## Your assignment
Using the listing below, select the lines with the word "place" and copy them.
───── Data ─────
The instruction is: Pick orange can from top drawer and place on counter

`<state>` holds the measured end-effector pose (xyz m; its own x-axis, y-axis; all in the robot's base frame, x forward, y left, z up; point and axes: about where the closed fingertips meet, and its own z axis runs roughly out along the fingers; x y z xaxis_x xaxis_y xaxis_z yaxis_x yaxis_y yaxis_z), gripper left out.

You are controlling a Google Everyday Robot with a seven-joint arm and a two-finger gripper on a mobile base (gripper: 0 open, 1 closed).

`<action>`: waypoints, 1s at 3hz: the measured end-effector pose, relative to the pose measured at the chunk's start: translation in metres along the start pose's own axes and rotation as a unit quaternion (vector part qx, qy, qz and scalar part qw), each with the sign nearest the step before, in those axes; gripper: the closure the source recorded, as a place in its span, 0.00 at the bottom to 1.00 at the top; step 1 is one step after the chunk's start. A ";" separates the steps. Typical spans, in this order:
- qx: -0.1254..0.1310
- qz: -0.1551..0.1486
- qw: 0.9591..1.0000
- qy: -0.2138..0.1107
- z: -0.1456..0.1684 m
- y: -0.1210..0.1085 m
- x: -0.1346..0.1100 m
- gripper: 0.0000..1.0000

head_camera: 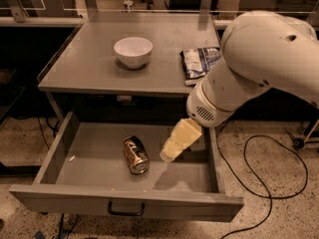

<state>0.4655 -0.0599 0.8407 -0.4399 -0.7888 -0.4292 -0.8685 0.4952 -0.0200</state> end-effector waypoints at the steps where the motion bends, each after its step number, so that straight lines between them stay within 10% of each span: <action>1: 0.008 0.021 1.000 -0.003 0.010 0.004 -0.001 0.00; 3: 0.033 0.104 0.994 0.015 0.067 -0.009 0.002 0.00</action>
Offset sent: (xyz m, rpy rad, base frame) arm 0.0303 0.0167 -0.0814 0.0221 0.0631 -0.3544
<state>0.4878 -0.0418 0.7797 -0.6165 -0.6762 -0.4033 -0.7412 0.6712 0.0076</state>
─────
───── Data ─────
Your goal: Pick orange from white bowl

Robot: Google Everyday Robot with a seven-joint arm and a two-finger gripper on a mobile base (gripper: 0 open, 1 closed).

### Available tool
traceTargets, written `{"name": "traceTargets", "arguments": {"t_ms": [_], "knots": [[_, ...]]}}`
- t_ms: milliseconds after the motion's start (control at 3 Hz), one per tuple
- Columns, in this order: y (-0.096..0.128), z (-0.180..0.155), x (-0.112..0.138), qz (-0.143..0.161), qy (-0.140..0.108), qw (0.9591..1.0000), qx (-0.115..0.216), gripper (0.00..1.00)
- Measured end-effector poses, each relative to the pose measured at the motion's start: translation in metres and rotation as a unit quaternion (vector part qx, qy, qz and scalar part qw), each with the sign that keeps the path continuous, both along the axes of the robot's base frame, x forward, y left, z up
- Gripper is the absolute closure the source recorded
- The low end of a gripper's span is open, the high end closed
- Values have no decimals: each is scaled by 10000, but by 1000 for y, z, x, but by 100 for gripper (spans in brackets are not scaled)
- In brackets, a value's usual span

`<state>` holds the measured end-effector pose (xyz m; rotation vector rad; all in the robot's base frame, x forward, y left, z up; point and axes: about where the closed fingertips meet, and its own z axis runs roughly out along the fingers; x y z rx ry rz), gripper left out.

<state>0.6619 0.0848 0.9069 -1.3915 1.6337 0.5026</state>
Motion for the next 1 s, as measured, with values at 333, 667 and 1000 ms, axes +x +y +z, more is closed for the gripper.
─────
## Reply to the task
The instruction is: Pick orange can from top drawer and place on counter
`<action>`: waypoints, 1s at 3hz: the measured end-effector pose, relative to the pose measured at the chunk's start: translation in metres along the start pose's own axes and rotation as a unit quaternion (vector part qx, qy, qz and scalar part qw), each with the sign nearest the step before, in those axes; gripper: the closure the source recorded, as a place in its span, 0.00 at the bottom to 1.00 at the top; step 1 is one step after the chunk's start. A ";" separates the steps. Typical spans, in this order:

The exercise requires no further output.